### Extracted data entries
Content starts
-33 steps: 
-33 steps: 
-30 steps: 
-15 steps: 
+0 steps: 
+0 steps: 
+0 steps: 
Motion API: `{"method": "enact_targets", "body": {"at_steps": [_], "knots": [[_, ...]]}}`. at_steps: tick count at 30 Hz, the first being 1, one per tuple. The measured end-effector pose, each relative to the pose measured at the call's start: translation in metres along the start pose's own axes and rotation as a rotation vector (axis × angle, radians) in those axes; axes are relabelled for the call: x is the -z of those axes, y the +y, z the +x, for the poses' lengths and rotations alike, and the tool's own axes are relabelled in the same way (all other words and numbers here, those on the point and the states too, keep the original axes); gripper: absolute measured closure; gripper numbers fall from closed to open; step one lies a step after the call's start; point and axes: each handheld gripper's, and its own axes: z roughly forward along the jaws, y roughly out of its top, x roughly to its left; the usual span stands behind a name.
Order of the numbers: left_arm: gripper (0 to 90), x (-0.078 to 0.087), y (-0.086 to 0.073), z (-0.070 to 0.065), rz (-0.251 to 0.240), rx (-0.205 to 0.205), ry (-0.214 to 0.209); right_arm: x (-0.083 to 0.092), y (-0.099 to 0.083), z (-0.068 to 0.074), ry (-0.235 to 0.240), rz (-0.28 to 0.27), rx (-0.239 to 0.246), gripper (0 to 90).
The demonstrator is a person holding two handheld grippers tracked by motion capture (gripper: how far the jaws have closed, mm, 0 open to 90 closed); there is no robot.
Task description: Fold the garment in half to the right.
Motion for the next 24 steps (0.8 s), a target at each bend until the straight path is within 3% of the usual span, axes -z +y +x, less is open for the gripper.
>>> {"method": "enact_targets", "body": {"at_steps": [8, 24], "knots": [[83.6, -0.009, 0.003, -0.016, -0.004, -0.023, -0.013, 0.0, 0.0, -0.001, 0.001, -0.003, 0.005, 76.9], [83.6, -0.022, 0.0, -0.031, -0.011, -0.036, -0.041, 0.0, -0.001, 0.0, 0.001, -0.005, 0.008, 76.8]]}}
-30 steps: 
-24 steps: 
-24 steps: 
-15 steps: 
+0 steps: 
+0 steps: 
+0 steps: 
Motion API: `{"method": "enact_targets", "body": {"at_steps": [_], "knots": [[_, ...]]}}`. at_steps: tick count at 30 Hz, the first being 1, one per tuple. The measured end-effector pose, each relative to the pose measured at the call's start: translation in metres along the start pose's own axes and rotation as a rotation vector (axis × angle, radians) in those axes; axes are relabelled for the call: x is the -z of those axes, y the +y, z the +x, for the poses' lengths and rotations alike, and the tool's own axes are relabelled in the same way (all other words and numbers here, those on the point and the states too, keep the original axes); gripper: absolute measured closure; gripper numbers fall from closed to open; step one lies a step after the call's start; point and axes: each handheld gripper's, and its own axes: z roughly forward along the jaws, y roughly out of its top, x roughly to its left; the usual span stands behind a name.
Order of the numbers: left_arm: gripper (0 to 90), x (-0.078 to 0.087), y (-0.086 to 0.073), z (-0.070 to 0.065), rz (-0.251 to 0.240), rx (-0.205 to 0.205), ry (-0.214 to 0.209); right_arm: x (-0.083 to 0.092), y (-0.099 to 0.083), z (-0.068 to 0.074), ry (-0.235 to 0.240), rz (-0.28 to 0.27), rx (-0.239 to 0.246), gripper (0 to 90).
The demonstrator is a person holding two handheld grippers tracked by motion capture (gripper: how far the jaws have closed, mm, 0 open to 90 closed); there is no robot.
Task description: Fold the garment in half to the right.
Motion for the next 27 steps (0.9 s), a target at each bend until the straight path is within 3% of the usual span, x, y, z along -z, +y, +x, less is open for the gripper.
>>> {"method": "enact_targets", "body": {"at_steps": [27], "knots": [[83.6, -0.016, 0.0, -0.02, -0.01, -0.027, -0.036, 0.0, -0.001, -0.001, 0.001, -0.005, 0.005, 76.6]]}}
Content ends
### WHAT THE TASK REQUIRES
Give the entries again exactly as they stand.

### SOLUTION TO THIS EXERCISE
-33 steps: 
-33 steps: 
-30 steps: 
-15 steps: 
+0 steps: 
+0 steps: 
+0 steps: 
Motion API: `{"method": "enact_targets", "body": {"at_steps": [_], "knots": [[_, ...]]}}`. at_steps: tick count at 30 Hz, the first being 1, one per tuple. The measured end-effector pose, each relative to the pose measured at the call's start: translation in metres along the start pose's own axes and rotation as a rotation vector (axis × angle, radians) in those axes; axes are relabelled for the call: x is the -z of those axes, y the +y, z the +x, for the poses' lengths and rotations alike, and the tool's own axes are relabelled in the same way (all other words and numbers here, those on the point and the states too, keep the original axes); gripper: absolute measured closure; gripper numbers fall from closed to open; step one lies a step after the call's start; point and axes: each handheld gripper's, and its own axes: z roughly forward along the jaws, y roughly out of its top, x roughly to its left; the usual span stands behind a name.
Order of the numbers: left_arm: gripper (0 to 90), x (-0.078 to 0.087), y (-0.086 to 0.073), z (-0.070 to 0.065), rz (-0.251 to 0.240), rx (-0.205 to 0.205), ry (-0.214 to 0.209); right_arm: x (-0.083 to 0.092), y (-0.099 to 0.083), z (-0.068 to 0.074), ry (-0.235 to 0.240), rz (-0.28 to 0.27), rx (-0.239 to 0.246), gripper (0 to 90).
The demonstrator is a person holding two handheld grippers tracked by motion capture (gripper: how far the jaws have closed, mm, 0 open to 90 closed); there is no robot.
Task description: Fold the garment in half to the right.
Motion for the next 24 steps (0.8 s), a target at each bend until the straight path is within 3% of the usual span, axes -z +y +x, less is open for the gripper.
>>> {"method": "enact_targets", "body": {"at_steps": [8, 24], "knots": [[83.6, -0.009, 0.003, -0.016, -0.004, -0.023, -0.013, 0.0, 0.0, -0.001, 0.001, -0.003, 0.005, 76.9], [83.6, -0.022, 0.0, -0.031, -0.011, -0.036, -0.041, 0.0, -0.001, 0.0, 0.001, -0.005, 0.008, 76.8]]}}
-30 steps: 
-24 steps: 
-24 steps: 
-15 steps: 
+0 steps: 
+0 steps: 
+0 steps: 
Motion API: `{"method": "enact_targets", "body": {"at_steps": [_], "knots": [[_, ...]]}}`. at_steps: tick count at 30 Hz, the first being 1, one per tuple. The measured end-effector pose, each relative to the pose measured at the call's start: translation in metres along the start pose's own axes and rotation as a rotation vector (axis × angle, radians) in those axes; axes are relabelled for the call: x is the -z of those axes, y the +y, z the +x, for the poses' lengths and rotations alike, and the tool's own axes are relabelled in the same way (all other words and numbers here, those on the point and the states too, keep the original axes); gripper: absolute measured closure; gripper numbers fall from closed to open; step one lies a step after the call's start; point and axes: each handheld gripper's, and its own axes: z roughly forward along the jaws, y roughly out of its top, x roughly to its left; the usual span stands behind a name.
Order of the numbers: left_arm: gripper (0 to 90), x (-0.078 to 0.087), y (-0.086 to 0.073), z (-0.070 to 0.065), rz (-0.251 to 0.240), rx (-0.205 to 0.205), ry (-0.214 to 0.209); right_arm: x (-0.083 to 0.092), y (-0.099 to 0.083), z (-0.068 to 0.074), ry (-0.235 to 0.240), rz (-0.28 to 0.27), rx (-0.239 to 0.246), gripper (0 to 90).
The demonstrator is a person holding two handheld grippers tracked by motion capture (gripper: how far the jaws have closed, mm, 0 open to 90 closed); there is no robot.
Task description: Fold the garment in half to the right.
Motion for the next 27 steps (0.9 s), a target at each bend until the straight path is within 3% of the usual span, x, y, z along -z, +y, +x, less is open for the gripper.
>>> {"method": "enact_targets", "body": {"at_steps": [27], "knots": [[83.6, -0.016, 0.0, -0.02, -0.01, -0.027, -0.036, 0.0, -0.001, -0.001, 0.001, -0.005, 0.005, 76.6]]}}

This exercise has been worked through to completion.